Lieutenant-Governor John Graves Simcoe and the founding of Toronto
See the Upper Council Executive Council minutes for September 2-5, 1793:
In 1793 Lt.-Gov. John Graves Simcoe arrived at the Bay of Toronto to build a military base to defend the newly established province of Upper Canada (Ontario) from American neighbours just across the lake. He built Fort York and established a town of 10 square blocks — the new capital of Upper Canada — on the shore of the bay, about a mile east of the fort.
When Europeans arrived the area was known as Toronto, after the Toronto Carrying Trail, originating at the mouth of today's Humber River. Different origins of the name have been suggested over the years, including from the Mohawk phrase "TKARONTO", translated as "where there are trees standing in the water", and the Huron word "TORONTON", translated as "place of meetings".
Simcoe, who enthusiastically renamed almost everything after sites in England, named his new town "York" in honour of Prince Frederick, Duke of York and Albany, the second son of King George III.
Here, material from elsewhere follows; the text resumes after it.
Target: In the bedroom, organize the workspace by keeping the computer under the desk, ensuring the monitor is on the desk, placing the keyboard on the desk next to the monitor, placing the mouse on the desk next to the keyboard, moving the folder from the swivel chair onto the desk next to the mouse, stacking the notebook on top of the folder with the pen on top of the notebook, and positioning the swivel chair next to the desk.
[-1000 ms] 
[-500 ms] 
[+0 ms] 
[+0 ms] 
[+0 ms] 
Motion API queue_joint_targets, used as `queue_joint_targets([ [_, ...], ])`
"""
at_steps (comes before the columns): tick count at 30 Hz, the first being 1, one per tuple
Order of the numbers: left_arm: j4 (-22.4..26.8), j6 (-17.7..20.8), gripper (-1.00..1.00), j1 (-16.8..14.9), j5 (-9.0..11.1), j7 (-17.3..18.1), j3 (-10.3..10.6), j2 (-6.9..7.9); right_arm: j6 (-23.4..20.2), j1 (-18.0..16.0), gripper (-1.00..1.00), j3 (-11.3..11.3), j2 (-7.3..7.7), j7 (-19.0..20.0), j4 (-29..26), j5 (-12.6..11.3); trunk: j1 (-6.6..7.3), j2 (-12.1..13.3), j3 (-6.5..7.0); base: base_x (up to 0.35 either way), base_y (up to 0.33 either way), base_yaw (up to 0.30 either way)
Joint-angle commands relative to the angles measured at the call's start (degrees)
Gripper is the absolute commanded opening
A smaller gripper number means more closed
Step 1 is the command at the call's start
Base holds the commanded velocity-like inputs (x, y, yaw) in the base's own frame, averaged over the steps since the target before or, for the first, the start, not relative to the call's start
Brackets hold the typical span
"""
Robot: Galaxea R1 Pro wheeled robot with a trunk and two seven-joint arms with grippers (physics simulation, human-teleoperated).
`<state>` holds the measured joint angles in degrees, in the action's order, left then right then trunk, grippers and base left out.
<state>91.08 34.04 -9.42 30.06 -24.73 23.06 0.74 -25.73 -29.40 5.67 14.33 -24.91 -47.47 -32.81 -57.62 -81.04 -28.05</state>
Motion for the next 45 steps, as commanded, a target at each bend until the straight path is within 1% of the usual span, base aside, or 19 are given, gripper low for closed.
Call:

On 2 September 1793, Simcoe met in York with Receiver General Peter Russell and Chief Justice William Osgoode — two of the four men appointed at that time to Simcoe's new Upper Canada Executive Council — to review petitions for land grants in and around the new Town of York. That week, under a canvas tent, these three men authorized dozens of land grants in the town and throughout the new Township of York.
Simcoe's surveyors had started by carving York into house lots, and the territory just north of the town into 100-acre "park lots" — a row of 32 narrow lots, each 660 feet wide and 6600 feet deep, stretched between today's Queen and Bloor Streets. Beyond the park lots (north, east and west of the town) were 200-acre township (farm) lots.
Many of the farm lots north and east of of the town went to American farmers and artisans — a couple of Loyalists who had escaped north during the American revolution, and "Late Loyalists" attracted by the free land.
The farm lots and the park lots located north and west of Fort York went to Simcoe's fellow senior officers in the Queen's Rangers. Some of these men — like Simcoe himself — were British military career officers; others were Americans who had joined Simcoe's Queen Rangers during the American War of Independence. All had been retired on half-pay at the end of the American war and were delighted to be summoned by Simcoe out of retirement to assist in the defence and development of Upper Canada.
The park lots immediately north of the Town of York were granted to recently appointed judges, surveyors, clerks, and other officials of the new province.
These fascinating — though less than perfect — gentlemen were the stuff from which our history has been made.